3.2. Fractional Short-Circuit Current
The method results from the fact that, the current at maximum power point IMPP is approximately linearly related to the short circuit current ISC of the PV array.
IMPP ≈ k2 ISC
Like in the fractional voltage method, k2 is not constant. It is found to be between 0.78 and 0.92. The accuracy of the method and tracking efficiency depends on the accuracy of K2and periodic measurement of short circuit current.



PROPOSED MPPT METHOD
Most MPPT techniques attempt to find (search) the PV voltage that results in the maximum power point VMPP, or to find the PV current IMPP corresponding to the maximum power point. The proposed algorithm tracks neither the VMPP nor the IMPP. However, it tracks directly the maximum possible power PMAX that can be extracted from the PV.
The proposed algorithm is divided into two major parts: maximum power computation, and direct power control of the power drawn from the PV.

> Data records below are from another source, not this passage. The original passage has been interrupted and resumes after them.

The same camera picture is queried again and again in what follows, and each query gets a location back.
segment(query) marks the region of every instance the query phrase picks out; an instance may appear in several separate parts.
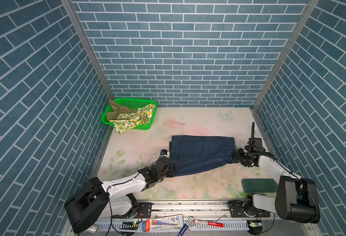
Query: blue brick wallpaper
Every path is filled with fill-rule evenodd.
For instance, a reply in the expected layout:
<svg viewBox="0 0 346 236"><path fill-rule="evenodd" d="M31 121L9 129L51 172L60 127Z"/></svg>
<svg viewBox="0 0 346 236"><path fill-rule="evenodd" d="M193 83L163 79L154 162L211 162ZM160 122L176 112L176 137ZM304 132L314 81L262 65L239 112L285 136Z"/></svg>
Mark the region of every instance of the blue brick wallpaper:
<svg viewBox="0 0 346 236"><path fill-rule="evenodd" d="M317 183L321 233L346 236L346 0L320 0L257 114L280 160Z"/></svg>
<svg viewBox="0 0 346 236"><path fill-rule="evenodd" d="M251 106L307 0L73 0L116 97Z"/></svg>
<svg viewBox="0 0 346 236"><path fill-rule="evenodd" d="M0 0L0 236L56 235L107 96L59 0Z"/></svg>

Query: pen
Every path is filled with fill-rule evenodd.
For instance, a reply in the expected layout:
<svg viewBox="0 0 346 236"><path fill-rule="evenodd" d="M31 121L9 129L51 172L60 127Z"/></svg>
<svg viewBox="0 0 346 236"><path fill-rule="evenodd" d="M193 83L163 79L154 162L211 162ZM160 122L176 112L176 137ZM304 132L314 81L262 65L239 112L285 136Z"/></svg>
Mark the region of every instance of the pen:
<svg viewBox="0 0 346 236"><path fill-rule="evenodd" d="M193 221L196 224L205 224L205 225L212 225L212 226L217 226L217 227L224 227L223 223L215 223L215 222L211 222L211 221L206 221L206 220L198 220L198 219L194 219Z"/></svg>
<svg viewBox="0 0 346 236"><path fill-rule="evenodd" d="M184 227L181 229L181 231L178 233L178 236L182 236L184 235L184 233L186 232L186 230L189 228L191 222L193 222L193 217L190 216L190 218L187 220L186 224L184 225Z"/></svg>

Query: blue marker
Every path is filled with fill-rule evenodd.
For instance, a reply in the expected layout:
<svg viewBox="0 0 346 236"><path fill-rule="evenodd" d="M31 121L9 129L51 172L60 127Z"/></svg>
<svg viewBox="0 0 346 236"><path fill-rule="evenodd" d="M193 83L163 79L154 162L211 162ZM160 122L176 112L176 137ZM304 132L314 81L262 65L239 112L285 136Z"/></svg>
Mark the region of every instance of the blue marker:
<svg viewBox="0 0 346 236"><path fill-rule="evenodd" d="M184 227L181 229L181 231L178 233L178 236L183 236L186 230L189 228L190 224L193 222L193 217L190 216L190 218L187 220Z"/></svg>

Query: red marker
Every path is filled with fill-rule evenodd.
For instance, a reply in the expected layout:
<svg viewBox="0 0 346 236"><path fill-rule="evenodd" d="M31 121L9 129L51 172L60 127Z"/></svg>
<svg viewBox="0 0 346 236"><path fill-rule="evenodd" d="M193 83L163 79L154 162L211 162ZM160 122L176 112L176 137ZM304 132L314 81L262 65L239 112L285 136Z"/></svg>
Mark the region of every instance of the red marker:
<svg viewBox="0 0 346 236"><path fill-rule="evenodd" d="M217 227L224 227L223 223L216 223L216 222L211 222L211 221L206 221L206 220L198 220L194 219L193 221L196 224L205 224L205 225L212 225L212 226L217 226Z"/></svg>

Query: metal bracket
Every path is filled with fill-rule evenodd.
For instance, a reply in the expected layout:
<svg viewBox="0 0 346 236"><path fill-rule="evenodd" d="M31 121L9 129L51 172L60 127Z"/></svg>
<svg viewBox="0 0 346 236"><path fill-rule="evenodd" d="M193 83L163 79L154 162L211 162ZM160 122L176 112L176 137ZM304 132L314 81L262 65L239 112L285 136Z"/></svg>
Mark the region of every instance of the metal bracket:
<svg viewBox="0 0 346 236"><path fill-rule="evenodd" d="M151 218L152 203L151 202L140 202L139 209L142 210L143 219ZM127 215L115 215L113 219L127 219Z"/></svg>
<svg viewBox="0 0 346 236"><path fill-rule="evenodd" d="M242 203L230 202L229 206L232 218L251 217L245 213L244 206ZM270 213L267 211L262 211L262 213L260 213L260 217L270 217Z"/></svg>
<svg viewBox="0 0 346 236"><path fill-rule="evenodd" d="M108 127L108 129L106 131L106 135L105 135L104 141L102 143L101 149L100 149L100 151L98 153L96 162L93 165L93 169L92 169L92 171L90 173L89 179L97 177L98 170L100 169L101 162L102 162L102 159L104 158L105 151L106 151L107 145L109 144L109 140L110 140L110 136L111 136L112 132L113 132L113 127L111 127L109 125L109 127Z"/></svg>

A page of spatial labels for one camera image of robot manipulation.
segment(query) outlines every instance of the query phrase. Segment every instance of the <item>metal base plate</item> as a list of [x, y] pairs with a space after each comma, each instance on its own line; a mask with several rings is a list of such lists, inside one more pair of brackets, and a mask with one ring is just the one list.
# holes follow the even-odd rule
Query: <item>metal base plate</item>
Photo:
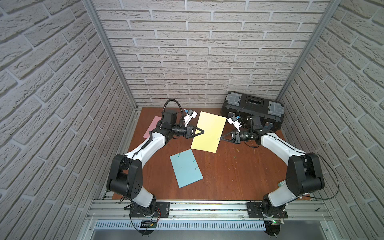
[[[265, 218], [260, 209], [260, 202], [247, 202], [249, 218]], [[288, 218], [285, 207], [275, 208], [275, 211], [270, 212], [275, 218]]]
[[[170, 202], [156, 202], [156, 207], [159, 208], [161, 212], [160, 218], [166, 218], [169, 216], [169, 206]], [[137, 204], [132, 205], [132, 209], [129, 213], [130, 217], [145, 217], [138, 209]], [[159, 213], [155, 211], [155, 214], [153, 215], [153, 219], [156, 219], [159, 216]]]

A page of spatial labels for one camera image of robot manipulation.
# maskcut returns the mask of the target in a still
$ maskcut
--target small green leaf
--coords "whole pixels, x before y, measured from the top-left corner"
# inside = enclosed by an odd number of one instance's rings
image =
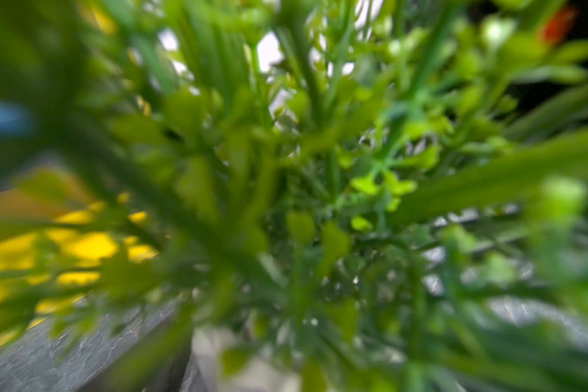
[[[324,224],[321,234],[323,257],[316,274],[318,277],[327,276],[333,265],[351,251],[351,239],[348,234],[340,230],[334,221]]]
[[[440,150],[439,145],[432,144],[418,155],[401,159],[398,161],[398,166],[402,168],[415,167],[421,170],[429,170],[438,164]]]
[[[517,83],[536,83],[549,80],[560,84],[575,84],[588,79],[588,70],[577,65],[548,65],[518,74]]]
[[[307,108],[309,107],[309,97],[307,97],[304,91],[299,91],[288,100],[288,107],[290,107],[299,119],[305,117]]]
[[[412,193],[418,187],[418,184],[413,180],[399,181],[398,178],[390,170],[383,172],[384,184],[390,189],[394,196],[402,196],[403,194]]]
[[[400,204],[400,198],[392,198],[392,200],[390,200],[390,202],[387,204],[387,206],[385,206],[385,210],[389,213],[392,213],[394,211],[396,211],[396,209],[399,207]]]
[[[196,143],[205,119],[204,98],[187,90],[178,91],[164,101],[164,114],[170,125]]]
[[[365,177],[356,177],[351,180],[351,186],[358,191],[366,193],[368,196],[374,196],[381,189],[374,182],[374,175],[370,173]]]
[[[60,203],[68,198],[64,181],[49,169],[38,170],[30,177],[16,180],[16,184],[23,193],[35,199]]]
[[[549,61],[553,64],[581,63],[588,59],[588,40],[564,43],[556,49]]]
[[[345,151],[342,148],[337,149],[337,162],[343,169],[350,169],[353,167],[353,163],[355,162],[355,158],[353,155]]]
[[[352,342],[357,332],[357,321],[359,311],[354,300],[347,300],[330,309],[330,316],[333,322],[342,331],[342,337],[347,343]]]
[[[133,113],[116,118],[113,135],[129,143],[167,144],[161,125],[142,114]]]
[[[351,226],[357,231],[372,230],[372,224],[363,216],[357,215],[351,219]]]
[[[198,215],[210,223],[216,223],[220,211],[214,198],[214,184],[211,166],[203,156],[186,160],[186,169],[176,182],[175,190],[196,209]]]
[[[504,95],[498,101],[497,110],[499,113],[505,114],[516,109],[516,106],[518,106],[518,99],[512,97],[511,95]]]
[[[551,177],[544,182],[539,193],[539,201],[532,210],[533,217],[569,227],[586,205],[588,187],[576,179]]]
[[[248,348],[235,347],[222,353],[222,375],[231,377],[240,372],[251,358],[252,351]]]
[[[309,244],[314,239],[314,219],[308,213],[289,211],[286,221],[290,236],[299,245]]]
[[[442,230],[442,242],[452,244],[460,253],[469,253],[477,244],[475,237],[461,224],[452,224]]]
[[[484,266],[485,278],[489,282],[500,286],[506,286],[516,280],[516,270],[510,261],[498,252],[486,255]]]
[[[415,140],[423,137],[432,130],[429,121],[408,121],[403,128],[402,138],[404,140]]]
[[[327,380],[320,365],[308,363],[301,372],[301,392],[324,392],[327,390]]]
[[[477,75],[483,67],[483,59],[475,49],[459,52],[456,63],[457,70],[464,79]]]
[[[484,85],[473,84],[460,92],[460,101],[458,102],[457,113],[460,117],[473,112],[482,102]]]

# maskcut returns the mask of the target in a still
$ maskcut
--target marble surface
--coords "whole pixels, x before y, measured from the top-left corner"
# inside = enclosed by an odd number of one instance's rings
[[[0,351],[0,392],[74,391],[170,311],[171,307],[154,312],[145,325],[136,322],[115,337],[110,336],[110,319],[103,318],[101,327],[81,340],[65,357],[70,336],[50,339],[51,323],[43,322]],[[188,364],[182,391],[207,392],[194,358]]]

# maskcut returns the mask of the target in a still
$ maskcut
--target yellow object
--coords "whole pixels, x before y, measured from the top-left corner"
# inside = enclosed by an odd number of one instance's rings
[[[70,184],[76,184],[73,178],[68,177]],[[18,216],[28,218],[55,219],[61,223],[86,223],[91,221],[91,210],[96,209],[94,205],[90,210],[64,213],[63,208],[56,206],[42,206],[39,203],[27,199],[17,189],[10,189],[0,193],[0,216]],[[133,222],[140,222],[145,219],[145,213],[136,213],[129,217]],[[80,267],[92,267],[100,263],[100,259],[109,257],[117,251],[117,244],[106,233],[85,233],[81,234],[75,230],[56,228],[45,230],[61,248],[62,254],[78,257]],[[37,239],[36,233],[26,233],[16,237],[0,241],[0,271],[5,270],[27,270],[34,266],[35,252],[37,251],[34,242]],[[137,243],[136,238],[126,239],[129,257],[141,261],[155,255],[155,251],[146,245]],[[37,284],[45,281],[47,276],[27,277],[30,284]],[[99,278],[98,272],[70,272],[63,273],[57,278],[60,284],[86,284]],[[0,282],[0,302],[9,295],[8,281]],[[42,301],[36,309],[39,313],[51,313],[66,305],[66,301],[72,304],[82,296],[75,296],[68,300]],[[44,319],[35,319],[29,325],[33,327]],[[0,336],[0,346],[7,343],[16,336],[15,331],[6,331]]]

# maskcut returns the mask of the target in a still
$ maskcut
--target houseplant
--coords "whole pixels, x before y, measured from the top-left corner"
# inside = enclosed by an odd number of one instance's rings
[[[462,0],[0,5],[0,101],[29,114],[0,133],[0,177],[51,150],[102,201],[83,223],[0,222],[39,232],[32,267],[0,271],[0,333],[42,301],[86,295],[44,315],[76,338],[175,301],[120,366],[126,388],[218,325],[244,336],[226,374],[262,355],[304,391],[588,390],[588,351],[561,326],[491,309],[588,322],[588,41],[544,39],[562,3],[499,0],[479,26]],[[268,32],[283,61],[262,70]],[[515,114],[508,86],[545,79],[573,86]],[[70,202],[51,172],[21,186]],[[83,265],[50,228],[106,231],[117,251]],[[133,262],[134,243],[157,254]],[[443,262],[423,255],[438,247]],[[94,279],[61,279],[78,272]]]

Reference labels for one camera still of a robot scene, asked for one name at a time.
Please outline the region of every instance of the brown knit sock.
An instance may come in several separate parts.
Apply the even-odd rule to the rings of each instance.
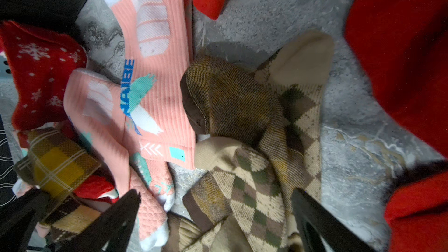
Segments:
[[[279,49],[255,72],[255,80],[279,98],[288,147],[303,154],[303,187],[316,200],[320,200],[320,104],[333,51],[331,36],[307,31]]]

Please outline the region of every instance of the pink sock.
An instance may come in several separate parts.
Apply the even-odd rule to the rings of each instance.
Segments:
[[[180,80],[191,53],[185,0],[105,0],[125,38],[121,108],[131,119],[126,148],[148,160],[194,169],[195,134]]]
[[[171,207],[174,190],[171,187],[161,191],[156,185],[172,185],[172,179],[165,162],[157,162],[157,167],[148,164],[147,169],[152,169],[150,173],[139,169],[140,176],[145,181],[150,180],[147,188],[130,167],[129,154],[134,151],[123,146],[123,139],[132,137],[126,136],[126,116],[120,109],[120,86],[98,73],[77,69],[70,75],[65,89],[64,109],[83,139],[84,147],[109,167],[119,195],[123,196],[130,188],[141,194],[138,225],[142,248],[163,246],[168,230],[165,210],[158,200],[165,209]]]

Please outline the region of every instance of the white chevron pattern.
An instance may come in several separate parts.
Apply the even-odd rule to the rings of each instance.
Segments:
[[[155,144],[152,144],[150,146],[151,143],[146,143],[144,146],[142,145],[142,143],[140,143],[140,151],[145,150],[150,156],[164,156],[162,153],[160,153],[159,148],[162,147],[162,145],[158,144],[157,146]]]

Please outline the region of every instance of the gray marble floor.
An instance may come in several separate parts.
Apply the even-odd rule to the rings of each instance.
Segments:
[[[255,69],[305,30],[319,29],[333,37],[336,48],[322,105],[322,204],[373,248],[384,251],[390,233],[383,219],[384,194],[391,178],[416,163],[443,158],[398,126],[372,97],[370,81],[343,38],[352,2],[228,0],[216,21],[194,11],[194,45]],[[89,68],[120,82],[123,35],[104,1],[88,0],[76,24],[92,59]],[[12,98],[13,92],[0,93],[0,104],[7,104],[0,105],[2,116],[7,107],[14,109]],[[203,172],[170,167],[176,187],[173,211],[188,216],[182,196]],[[133,239],[128,251],[139,250]]]

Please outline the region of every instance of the teal square patch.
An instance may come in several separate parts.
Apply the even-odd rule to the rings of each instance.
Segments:
[[[169,152],[170,152],[172,158],[175,158],[175,159],[185,162],[185,151],[184,150],[170,147]]]

The flowchart of the proposed MPPT method is shown in Fig. 2. The algorithm gradually increases the computed value of PMAX and controls the power extracted from the PV to this value. If the actual power is well controlled within the tolerance band of the hysteresis controller, the partial tracking is succeeded and PMAX can be increased to greater value. But, if the power controller fails to track the PMAX, this means that the computed PMAX is greater than the maximum possible power of the PV. Therefore, a reduction (decreasing) in the computed PMAX must be done until the error between PMAX and PACT is limited between upper and lower limit.


CONCLUSION
The paper proposes a simple MPPT method that requires only measurements of PV voltage and current with the need to any environmental measurements (temperature, irradiance).The method is considered as a modified perturb and observe method. However, the principle difference between the proposed method and any other tracking method, is that the proposed method attempts to track and compute the maximum power and controls directly the extracted power from the PV to that computed value. While, any other method attempts to reach the maximum point by the knowledge of the voltage or the current corresponding to that optimum point. The proposed method offers different advantages which are: good tracking efficiency, relatively high convergence speed and well control for the extracted power thanks to the direct power control unit based on the ON/OFF hysteresis controller.